Слышно было, как по крыше царапают жесткие крылья проснувшихся чаек.

* * *

В этот вечер художник пошел на рыбный базар. От встречи с певцом у него остался тяжелый осадок, и он решил немного отвлечься.

Хотя море заслоняли высокие деревья и дома с широкими стрехами, обглоданными соленым ветром, его дыхание все равно чувствовалось. Издали, словно из глубины угасающего дня, долетал равномерный шум прибоя, и ноздри раздражал резкий запах водорослей и остывающей воды.

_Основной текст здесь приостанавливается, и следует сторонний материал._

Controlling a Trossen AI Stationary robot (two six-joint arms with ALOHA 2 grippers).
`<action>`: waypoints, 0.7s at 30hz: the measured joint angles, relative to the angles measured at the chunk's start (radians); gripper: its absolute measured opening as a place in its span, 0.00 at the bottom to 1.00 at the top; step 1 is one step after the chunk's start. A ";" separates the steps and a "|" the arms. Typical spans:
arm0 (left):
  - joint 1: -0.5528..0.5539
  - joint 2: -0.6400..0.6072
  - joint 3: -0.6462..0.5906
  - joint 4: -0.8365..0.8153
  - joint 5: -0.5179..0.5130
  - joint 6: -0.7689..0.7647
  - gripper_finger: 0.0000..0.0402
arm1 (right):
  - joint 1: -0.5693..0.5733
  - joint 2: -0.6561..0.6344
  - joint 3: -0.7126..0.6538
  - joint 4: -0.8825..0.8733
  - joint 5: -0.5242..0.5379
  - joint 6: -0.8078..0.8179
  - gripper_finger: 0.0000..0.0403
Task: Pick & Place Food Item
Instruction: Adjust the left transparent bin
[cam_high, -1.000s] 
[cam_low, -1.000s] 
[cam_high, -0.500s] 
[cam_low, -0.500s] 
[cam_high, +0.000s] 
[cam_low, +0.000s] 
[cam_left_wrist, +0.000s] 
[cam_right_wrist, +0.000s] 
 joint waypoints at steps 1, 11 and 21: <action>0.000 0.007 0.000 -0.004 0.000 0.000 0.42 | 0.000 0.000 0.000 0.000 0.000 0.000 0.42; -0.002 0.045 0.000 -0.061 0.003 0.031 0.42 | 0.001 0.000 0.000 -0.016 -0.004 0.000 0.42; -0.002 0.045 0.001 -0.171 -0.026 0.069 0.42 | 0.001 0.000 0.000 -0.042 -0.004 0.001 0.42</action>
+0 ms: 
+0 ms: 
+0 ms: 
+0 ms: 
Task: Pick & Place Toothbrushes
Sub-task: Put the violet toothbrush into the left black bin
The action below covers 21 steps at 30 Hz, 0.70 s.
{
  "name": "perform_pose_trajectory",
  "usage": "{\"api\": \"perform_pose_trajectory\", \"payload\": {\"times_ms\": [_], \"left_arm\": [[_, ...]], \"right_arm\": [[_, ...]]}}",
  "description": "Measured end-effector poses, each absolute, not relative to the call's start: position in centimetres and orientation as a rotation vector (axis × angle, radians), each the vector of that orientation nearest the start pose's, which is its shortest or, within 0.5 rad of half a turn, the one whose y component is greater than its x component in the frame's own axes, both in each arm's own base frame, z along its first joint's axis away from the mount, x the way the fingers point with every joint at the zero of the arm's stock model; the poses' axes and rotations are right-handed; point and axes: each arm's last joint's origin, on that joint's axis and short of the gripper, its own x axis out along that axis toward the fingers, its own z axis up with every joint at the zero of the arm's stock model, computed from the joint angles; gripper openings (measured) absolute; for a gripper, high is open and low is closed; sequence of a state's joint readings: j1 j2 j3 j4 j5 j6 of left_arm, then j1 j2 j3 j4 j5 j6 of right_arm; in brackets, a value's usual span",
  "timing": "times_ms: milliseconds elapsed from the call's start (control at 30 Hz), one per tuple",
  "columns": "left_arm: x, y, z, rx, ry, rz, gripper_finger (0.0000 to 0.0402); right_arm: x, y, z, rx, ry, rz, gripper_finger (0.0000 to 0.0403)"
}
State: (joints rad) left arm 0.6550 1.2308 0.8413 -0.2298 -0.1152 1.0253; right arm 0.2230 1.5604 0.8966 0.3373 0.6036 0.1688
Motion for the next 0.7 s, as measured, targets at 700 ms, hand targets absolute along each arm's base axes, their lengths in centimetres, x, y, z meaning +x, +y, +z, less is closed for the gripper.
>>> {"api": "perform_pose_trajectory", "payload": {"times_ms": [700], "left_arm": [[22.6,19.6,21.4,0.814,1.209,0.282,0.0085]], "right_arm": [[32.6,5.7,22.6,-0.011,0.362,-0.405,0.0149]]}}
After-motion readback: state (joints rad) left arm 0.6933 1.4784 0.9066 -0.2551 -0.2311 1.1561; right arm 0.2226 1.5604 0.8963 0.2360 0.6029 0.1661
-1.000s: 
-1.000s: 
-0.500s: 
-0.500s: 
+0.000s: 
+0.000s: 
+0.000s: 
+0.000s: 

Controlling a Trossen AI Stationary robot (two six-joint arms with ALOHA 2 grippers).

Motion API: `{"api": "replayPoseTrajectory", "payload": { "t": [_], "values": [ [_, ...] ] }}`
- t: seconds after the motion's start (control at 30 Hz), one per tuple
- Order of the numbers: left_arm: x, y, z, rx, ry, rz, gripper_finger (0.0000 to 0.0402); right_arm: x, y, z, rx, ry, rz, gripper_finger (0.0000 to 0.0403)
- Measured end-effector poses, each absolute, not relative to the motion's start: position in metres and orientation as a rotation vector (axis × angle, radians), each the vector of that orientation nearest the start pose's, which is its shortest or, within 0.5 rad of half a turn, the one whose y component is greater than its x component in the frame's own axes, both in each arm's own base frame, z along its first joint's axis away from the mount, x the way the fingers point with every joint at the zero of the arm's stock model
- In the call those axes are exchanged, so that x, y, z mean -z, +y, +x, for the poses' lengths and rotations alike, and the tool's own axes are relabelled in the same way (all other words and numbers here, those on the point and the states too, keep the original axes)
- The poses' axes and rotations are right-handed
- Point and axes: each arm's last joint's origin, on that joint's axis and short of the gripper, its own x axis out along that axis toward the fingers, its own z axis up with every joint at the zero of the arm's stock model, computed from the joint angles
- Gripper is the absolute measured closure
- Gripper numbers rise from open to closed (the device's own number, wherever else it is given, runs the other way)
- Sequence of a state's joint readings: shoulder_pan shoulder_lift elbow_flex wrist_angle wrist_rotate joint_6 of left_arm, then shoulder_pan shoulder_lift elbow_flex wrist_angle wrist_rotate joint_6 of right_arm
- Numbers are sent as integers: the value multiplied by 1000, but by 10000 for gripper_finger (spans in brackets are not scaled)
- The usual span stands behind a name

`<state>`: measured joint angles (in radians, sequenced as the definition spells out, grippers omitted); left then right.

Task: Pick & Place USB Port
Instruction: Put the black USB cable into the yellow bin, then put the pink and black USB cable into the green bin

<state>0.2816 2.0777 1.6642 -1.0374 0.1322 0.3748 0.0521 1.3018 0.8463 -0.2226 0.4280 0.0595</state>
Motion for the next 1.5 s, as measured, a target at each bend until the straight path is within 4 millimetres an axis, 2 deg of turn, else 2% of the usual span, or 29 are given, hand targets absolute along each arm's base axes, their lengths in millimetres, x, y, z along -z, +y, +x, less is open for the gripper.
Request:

Лодки еще не вернулись, а может быть, и вовсе не выходили сегодня в море, и рыбный базар был пуст. На серых прилавках белели пятна высохшей соли, темнели водоросли, причесанные стекающей с них водой, – своими прядями они прикрывали щели старых досок. Единственное, что порадовало глаз художника, – это небольшая рыбка, морская ласточка, которую кто-то привязал за хвост к ржавому гвоздю, вбитому в перекладину лотка. Ее, видно, поймали давно, потому что она уже успела завялиться на солнце. Голова у рыбы была большая, с выпуклыми, словно стеклянными, глазами, а крылья-плавники раскрыты веером. Перепонки переливались всеми цветами моря – от густой синевы до зеленого перламутра.

Художнику было грустно, и он надеялся, что рыбный базар взбодрит его душу веселым гомоном и пестротой красок. Но его окружали лишь пустые, серые ряды прилавков. Морская ласточка тщетно пыталась взлететь навстречу прибою – ее крылья-плавники были опалены горячим ветром.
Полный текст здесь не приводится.